Jobs with Non-Fiber-Aware Dependencies: Some gems and libraries aren’t fiber-aware and may block fibers, negating AsyncJob’s benefits.
Jobs Requiring Robust Error Handling: AsyncJob currently lacks some of the error handling capabilities found in more mature job processors.
Important Considerations: Error Handling with AsyncJob
While AsyncJob offers impressive performance benefits, it’s important to be aware of its current limitations in error handling:
- Limited Built-in Error Handling
- Manual Error Logging Required
- Monitoring Challenges
Conclusion: A Game-Changer for I/O-Heavy Workloads
For applications with significant I/O-bound job processing needs, AsyncJob represents a paradigm shift in performance and efficiency. My benchmarks show that it’s not just marginally better—it can be 5x faster while using 30% less memory and 90% less CPU time.

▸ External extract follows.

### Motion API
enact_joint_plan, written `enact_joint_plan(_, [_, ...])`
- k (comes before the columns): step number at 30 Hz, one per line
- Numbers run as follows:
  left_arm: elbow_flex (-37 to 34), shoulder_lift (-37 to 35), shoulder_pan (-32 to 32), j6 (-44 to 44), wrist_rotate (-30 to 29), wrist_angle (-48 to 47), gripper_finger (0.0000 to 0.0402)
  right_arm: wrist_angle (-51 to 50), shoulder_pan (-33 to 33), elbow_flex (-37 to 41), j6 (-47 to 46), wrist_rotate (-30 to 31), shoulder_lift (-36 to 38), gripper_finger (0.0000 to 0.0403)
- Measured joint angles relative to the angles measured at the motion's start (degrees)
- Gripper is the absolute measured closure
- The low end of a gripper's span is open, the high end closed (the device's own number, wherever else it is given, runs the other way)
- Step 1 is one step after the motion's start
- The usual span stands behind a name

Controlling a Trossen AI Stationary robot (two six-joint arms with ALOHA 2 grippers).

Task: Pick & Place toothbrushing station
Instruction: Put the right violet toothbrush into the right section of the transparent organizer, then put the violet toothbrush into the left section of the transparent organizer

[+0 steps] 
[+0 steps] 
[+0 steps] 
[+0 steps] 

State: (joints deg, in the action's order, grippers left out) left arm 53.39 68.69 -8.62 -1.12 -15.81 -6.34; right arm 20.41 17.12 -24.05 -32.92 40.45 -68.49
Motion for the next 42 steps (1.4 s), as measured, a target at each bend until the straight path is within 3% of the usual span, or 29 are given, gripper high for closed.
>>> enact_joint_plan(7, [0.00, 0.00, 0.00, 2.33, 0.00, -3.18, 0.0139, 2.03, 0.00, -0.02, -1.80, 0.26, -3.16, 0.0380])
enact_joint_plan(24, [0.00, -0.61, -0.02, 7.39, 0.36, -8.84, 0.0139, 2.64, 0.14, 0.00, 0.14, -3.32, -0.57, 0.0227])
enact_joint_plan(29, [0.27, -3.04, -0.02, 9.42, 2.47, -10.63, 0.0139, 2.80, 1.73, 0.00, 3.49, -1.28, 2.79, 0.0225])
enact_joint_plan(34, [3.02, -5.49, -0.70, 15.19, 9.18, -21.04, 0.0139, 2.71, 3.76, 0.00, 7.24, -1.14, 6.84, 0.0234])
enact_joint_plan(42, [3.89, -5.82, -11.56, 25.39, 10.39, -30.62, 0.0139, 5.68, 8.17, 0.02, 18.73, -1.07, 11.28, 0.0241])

The best part? You can gradually adopt AsyncJob for specific jobs without changing your entire infrastructure. Start by identifying your most I/O-intensive jobs and convert them first to see immediate benefits.
If your Rails application is struggling with I/O-bound job processing, AsyncJob might just be the solution you’ve been looking for.
(Note: I have not used it extensively in production yet, but the benchmarks show promising results.)